Fermented foods contains live microorganisms of healthy bacteria with amazing health benefits and scientific studies support the fact that the bacteria in your gastrointestinal track can influence your brain activity.
The bacteria from fermented foods can synthesise vitamin K and important B vitamins and can detoxify heavy metal from the body.
Fermented foods have been shown to communicate with and regulate the immune system, they can reduce inflammation both from the gastrointestinal track and other parts of the body and there are many recent studies of the mood altering effects of good bacteria.
The probiotic longum b for example can reduced anxiety-like behaviours and it can also lower cholesterol.
Gut bacteria can also produce neurochemicals – molecules that play a role in brain activity, these neurochemicals influence how we think and feel and, while the brain requires these chemicals, the gut actually produces them which serves to illustrate the importance of a healthy gut.
Mental health cases throughout the nation and the whole world is a growing concern for the health sector and the public in general.
There is no discrimination when it comes to mental health anyone can be susceptible to depression and anxiety and the best way to fight anxiety and depression is to maintain a healthy gut environment.

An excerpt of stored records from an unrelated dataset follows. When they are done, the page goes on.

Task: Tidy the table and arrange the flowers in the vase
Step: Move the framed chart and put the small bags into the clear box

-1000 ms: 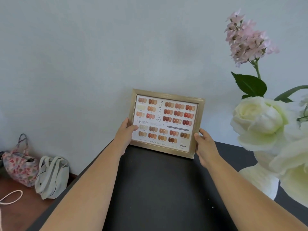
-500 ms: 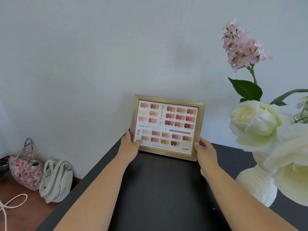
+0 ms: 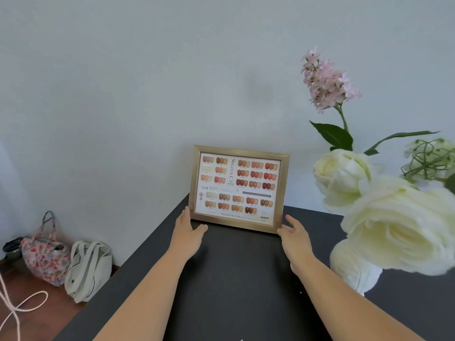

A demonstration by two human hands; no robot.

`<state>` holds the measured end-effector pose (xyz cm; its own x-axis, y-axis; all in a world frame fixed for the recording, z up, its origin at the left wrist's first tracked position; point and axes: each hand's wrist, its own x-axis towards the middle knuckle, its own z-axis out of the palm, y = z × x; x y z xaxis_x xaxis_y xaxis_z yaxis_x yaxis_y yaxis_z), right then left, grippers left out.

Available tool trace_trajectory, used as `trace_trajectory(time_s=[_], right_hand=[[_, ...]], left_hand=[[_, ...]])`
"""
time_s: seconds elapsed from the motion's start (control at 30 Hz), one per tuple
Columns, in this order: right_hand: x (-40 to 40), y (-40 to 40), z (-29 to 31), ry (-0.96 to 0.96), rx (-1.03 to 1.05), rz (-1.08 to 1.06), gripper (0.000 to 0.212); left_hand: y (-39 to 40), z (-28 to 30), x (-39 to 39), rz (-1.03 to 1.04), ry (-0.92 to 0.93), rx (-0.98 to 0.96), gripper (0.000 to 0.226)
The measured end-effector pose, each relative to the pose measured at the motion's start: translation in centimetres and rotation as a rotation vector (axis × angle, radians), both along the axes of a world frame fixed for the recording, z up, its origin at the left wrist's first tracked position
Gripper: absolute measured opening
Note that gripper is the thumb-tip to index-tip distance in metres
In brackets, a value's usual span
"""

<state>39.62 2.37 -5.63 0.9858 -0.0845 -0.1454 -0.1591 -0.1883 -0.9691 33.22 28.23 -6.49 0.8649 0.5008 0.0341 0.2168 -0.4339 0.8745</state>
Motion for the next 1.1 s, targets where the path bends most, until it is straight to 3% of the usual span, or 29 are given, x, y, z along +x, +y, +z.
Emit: trace_trajectory(time_s=[0.4,0.67,0.87,1.1], right_hand=[[-8.3,-6.3,1.6,0.035,-0.188,0.373,0.044],[-11.7,-13.1,3.5,-0.114,-0.249,0.199,0.027],[-12.9,-18.0,5.1,-0.189,-0.322,0.016,0.029],[-13.0,-21.4,3.9,-0.151,-0.347,-0.031,0.022]], left_hand=[[-3.8,3.2,-5.9,-0.112,0.066,0.004,0.068],[-10.2,5.7,-7.1,-0.306,0.074,0.015,0.065],[-16.7,5.9,-7.0,-0.470,0.118,0.096,0.066],[-22.5,4.5,-7.2,-0.591,0.124,0.076,0.064]])
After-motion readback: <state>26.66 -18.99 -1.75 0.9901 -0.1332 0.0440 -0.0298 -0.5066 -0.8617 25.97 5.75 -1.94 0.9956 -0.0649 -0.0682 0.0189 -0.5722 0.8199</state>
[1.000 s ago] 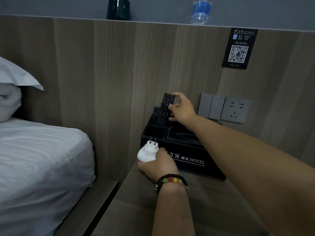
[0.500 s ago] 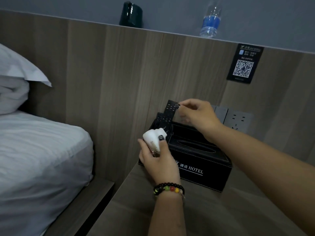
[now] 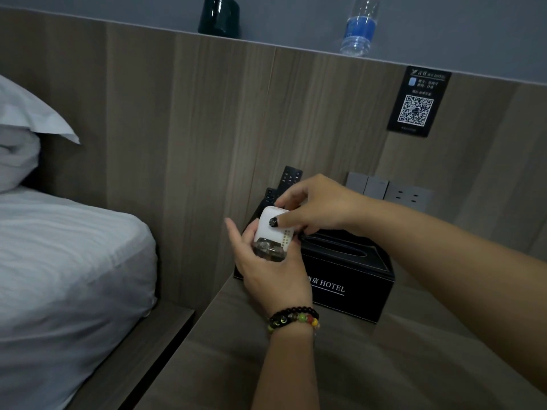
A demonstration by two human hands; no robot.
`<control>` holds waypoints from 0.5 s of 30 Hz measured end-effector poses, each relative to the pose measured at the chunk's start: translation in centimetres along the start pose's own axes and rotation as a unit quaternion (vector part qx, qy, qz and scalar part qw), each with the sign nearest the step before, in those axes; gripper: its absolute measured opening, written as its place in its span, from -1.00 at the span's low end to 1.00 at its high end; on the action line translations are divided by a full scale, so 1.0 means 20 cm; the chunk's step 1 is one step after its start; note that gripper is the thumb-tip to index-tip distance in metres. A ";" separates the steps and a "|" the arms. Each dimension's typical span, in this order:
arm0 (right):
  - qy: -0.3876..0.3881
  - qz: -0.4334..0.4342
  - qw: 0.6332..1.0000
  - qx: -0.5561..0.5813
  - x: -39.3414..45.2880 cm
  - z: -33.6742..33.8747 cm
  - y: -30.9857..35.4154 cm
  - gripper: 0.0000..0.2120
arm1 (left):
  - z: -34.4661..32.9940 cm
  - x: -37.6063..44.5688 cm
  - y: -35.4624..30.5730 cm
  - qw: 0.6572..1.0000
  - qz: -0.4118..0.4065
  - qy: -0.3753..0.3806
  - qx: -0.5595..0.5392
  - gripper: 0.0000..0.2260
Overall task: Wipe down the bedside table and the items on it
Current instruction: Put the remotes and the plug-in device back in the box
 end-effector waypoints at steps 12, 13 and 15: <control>-0.029 -0.069 0.986 0.151 0.11 0.03 -0.12 -0.81 | 0.00 -0.01 0.05 0.994 0.008 -0.005 0.112 0.00; -0.061 -0.061 0.985 0.150 0.13 0.05 -0.13 -0.83 | 0.01 0.00 0.07 0.990 0.032 -0.010 0.136 -0.01; -0.120 -0.031 0.987 0.100 0.17 0.09 -0.13 -0.81 | 0.01 0.01 0.12 0.984 0.060 -0.005 0.166 -0.03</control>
Point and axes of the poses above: each hand's wrist, its own x-axis towards the middle knuckle, its own z-axis out of the back of the hand, y = z × x, the point moved 6 cm from there along x, towards the middle knuckle, and after that the axes turned 3 degrees about x, right-handed, at the moved point
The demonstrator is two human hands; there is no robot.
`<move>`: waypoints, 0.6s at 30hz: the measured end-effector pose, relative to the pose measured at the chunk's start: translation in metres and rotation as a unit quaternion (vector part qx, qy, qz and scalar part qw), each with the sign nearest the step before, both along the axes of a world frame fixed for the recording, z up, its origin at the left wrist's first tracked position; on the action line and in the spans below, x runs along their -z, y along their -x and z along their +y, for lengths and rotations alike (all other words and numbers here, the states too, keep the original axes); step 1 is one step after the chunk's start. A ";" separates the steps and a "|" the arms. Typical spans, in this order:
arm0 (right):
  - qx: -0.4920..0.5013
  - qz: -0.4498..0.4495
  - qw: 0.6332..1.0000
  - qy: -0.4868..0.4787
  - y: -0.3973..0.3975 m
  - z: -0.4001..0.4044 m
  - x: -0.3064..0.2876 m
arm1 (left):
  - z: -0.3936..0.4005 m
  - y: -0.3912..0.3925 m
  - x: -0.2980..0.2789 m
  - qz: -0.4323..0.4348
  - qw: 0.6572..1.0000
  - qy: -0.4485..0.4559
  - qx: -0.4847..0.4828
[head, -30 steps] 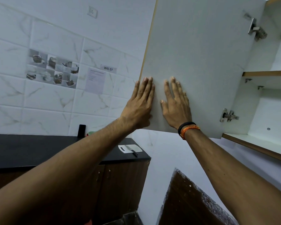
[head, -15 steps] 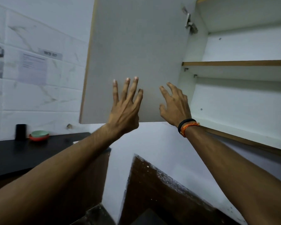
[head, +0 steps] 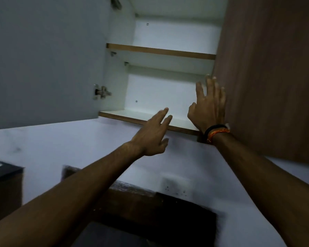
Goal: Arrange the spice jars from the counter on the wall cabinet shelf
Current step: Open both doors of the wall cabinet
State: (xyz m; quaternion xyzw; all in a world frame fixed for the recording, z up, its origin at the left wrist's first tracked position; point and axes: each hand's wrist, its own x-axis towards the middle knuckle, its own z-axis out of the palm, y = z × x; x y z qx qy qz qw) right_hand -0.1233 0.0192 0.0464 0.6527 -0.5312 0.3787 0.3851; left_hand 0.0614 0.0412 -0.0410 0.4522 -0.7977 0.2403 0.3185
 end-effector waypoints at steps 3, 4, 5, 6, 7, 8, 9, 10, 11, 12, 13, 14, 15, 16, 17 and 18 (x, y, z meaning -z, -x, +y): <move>0.025 -0.009 1.000 -0.007 0.042 0.001 -0.007 | -0.017 0.049 -0.004 0.003 0.998 -0.018 0.064; 0.033 -0.013 0.999 -0.013 0.055 0.002 -0.009 | -0.022 0.065 -0.005 0.014 0.996 -0.025 0.085; 0.039 -0.018 0.999 -0.020 0.064 0.003 -0.011 | -0.026 0.079 -0.008 0.031 0.994 -0.034 0.102; 0.043 -0.023 0.998 -0.026 0.072 0.003 -0.012 | -0.029 0.089 -0.011 0.048 0.991 -0.045 0.115; 0.049 -0.025 0.998 -0.030 0.080 0.004 -0.013 | -0.033 0.101 -0.014 0.066 0.988 -0.060 0.128; 0.050 -0.026 0.998 -0.035 0.085 0.004 -0.013 | -0.036 0.110 -0.018 0.086 0.983 -0.078 0.142; 0.048 -0.027 0.998 -0.041 0.090 0.004 -0.014 | -0.039 0.117 -0.023 0.114 0.976 -0.096 0.161; 0.047 -0.027 0.997 -0.048 0.095 0.004 -0.014 | -0.042 0.124 -0.028 0.150 0.965 -0.109 0.183; 0.045 -0.027 0.997 -0.055 0.099 0.003 -0.014 | -0.045 0.129 -0.032 0.188 0.954 -0.117 0.202; 0.046 -0.026 0.997 -0.063 0.103 0.001 -0.014 | -0.048 0.134 -0.036 0.223 0.943 -0.123 0.215; 0.047 -0.023 0.996 -0.073 0.106 -0.002 -0.015 | -0.050 0.137 -0.039 0.255 0.932 -0.129 0.223; 0.049 -0.021 0.995 -0.084 0.109 -0.004 -0.015 | -0.053 0.140 -0.042 0.289 0.918 -0.139 0.233; 0.051 -0.020 0.994 -0.098 0.111 -0.007 -0.015 | -0.056 0.142 -0.045 0.331 0.898 -0.158 0.244; 0.051 -0.020 0.992 -0.113 0.112 -0.009 -0.014 | -0.059 0.142 -0.047 0.377 0.871 -0.184 0.256; 0.052 -0.021 0.991 -0.125 0.113 -0.011 -0.013 | -0.062 0.141 -0.049 0.416 0.842 -0.212 0.270; 0.052 -0.022 0.989 -0.133 0.113 -0.013 -0.011 | -0.065 0.139 -0.051 0.447 0.815 -0.237 0.284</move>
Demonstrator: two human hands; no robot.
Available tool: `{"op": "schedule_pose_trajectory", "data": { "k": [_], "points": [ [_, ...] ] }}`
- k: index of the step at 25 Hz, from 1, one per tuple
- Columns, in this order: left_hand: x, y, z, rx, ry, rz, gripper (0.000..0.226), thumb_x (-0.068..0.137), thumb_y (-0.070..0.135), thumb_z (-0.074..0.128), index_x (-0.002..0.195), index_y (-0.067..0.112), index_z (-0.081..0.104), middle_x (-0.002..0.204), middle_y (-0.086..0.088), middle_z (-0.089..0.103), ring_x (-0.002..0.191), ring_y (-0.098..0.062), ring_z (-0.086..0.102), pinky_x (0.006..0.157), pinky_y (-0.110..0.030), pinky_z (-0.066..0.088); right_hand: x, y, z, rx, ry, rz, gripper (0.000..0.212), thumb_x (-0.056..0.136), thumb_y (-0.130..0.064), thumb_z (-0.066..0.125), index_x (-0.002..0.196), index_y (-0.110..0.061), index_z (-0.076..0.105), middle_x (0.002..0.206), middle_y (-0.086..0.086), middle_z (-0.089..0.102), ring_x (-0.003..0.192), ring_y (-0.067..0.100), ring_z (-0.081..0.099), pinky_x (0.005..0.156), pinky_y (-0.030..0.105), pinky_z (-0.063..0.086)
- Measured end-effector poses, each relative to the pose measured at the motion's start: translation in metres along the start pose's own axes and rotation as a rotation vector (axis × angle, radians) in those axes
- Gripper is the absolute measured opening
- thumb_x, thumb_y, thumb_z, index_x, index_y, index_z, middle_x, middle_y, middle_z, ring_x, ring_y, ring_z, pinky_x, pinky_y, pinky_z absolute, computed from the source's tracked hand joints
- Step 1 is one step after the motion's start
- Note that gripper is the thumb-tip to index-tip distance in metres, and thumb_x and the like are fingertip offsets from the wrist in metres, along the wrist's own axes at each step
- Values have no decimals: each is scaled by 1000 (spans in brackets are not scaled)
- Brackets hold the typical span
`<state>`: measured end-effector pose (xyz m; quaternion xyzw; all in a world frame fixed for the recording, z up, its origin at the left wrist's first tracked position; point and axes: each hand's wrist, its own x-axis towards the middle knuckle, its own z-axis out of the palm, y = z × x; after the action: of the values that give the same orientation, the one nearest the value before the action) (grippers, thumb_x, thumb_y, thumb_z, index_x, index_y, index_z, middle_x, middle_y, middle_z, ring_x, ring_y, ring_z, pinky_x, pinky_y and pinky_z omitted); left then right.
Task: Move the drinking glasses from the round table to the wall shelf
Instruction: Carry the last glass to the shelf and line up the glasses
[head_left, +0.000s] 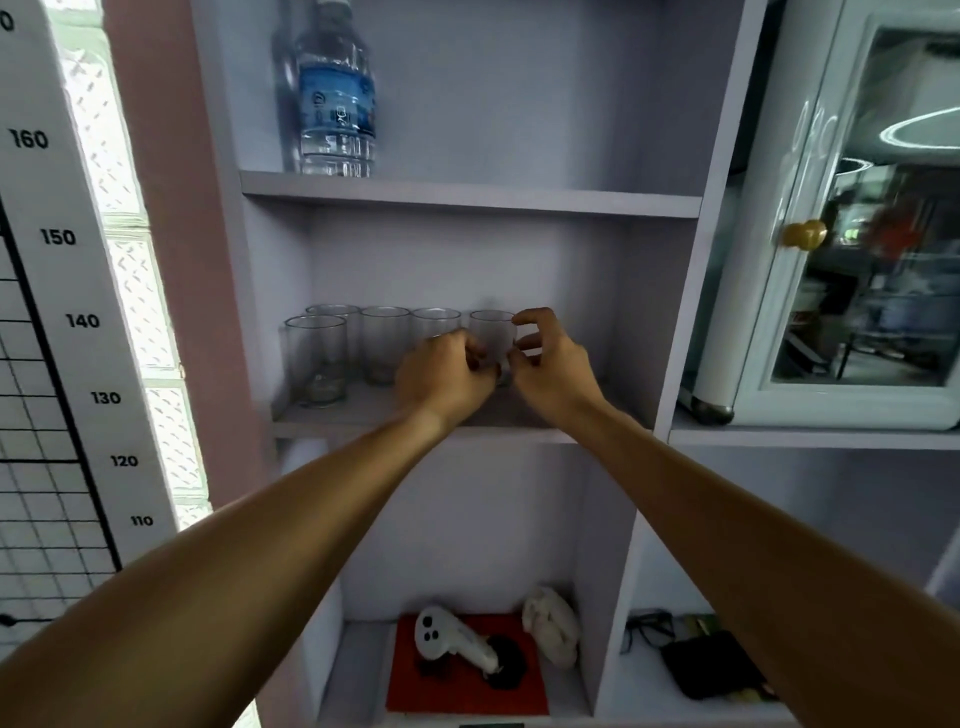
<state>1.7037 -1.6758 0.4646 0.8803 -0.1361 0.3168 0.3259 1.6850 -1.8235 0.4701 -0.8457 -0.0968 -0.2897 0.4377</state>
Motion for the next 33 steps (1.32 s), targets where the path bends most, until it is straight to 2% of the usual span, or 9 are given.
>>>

According to the Mental Health Council of Australia, almost half of the total population (45.5%) experience a certain mental disorder at some point in their life, among young Australians aged 12 – 25 depression is the most common health problem. Currently there are around 1 million adult Australians experiencing depression and around 2 million suffering from anxiety.
Society often blames the environment, social structures and complex human circumstances as major factors of depression but often people are unaware that depression is also influenced by chemical and hormonal changes in the body.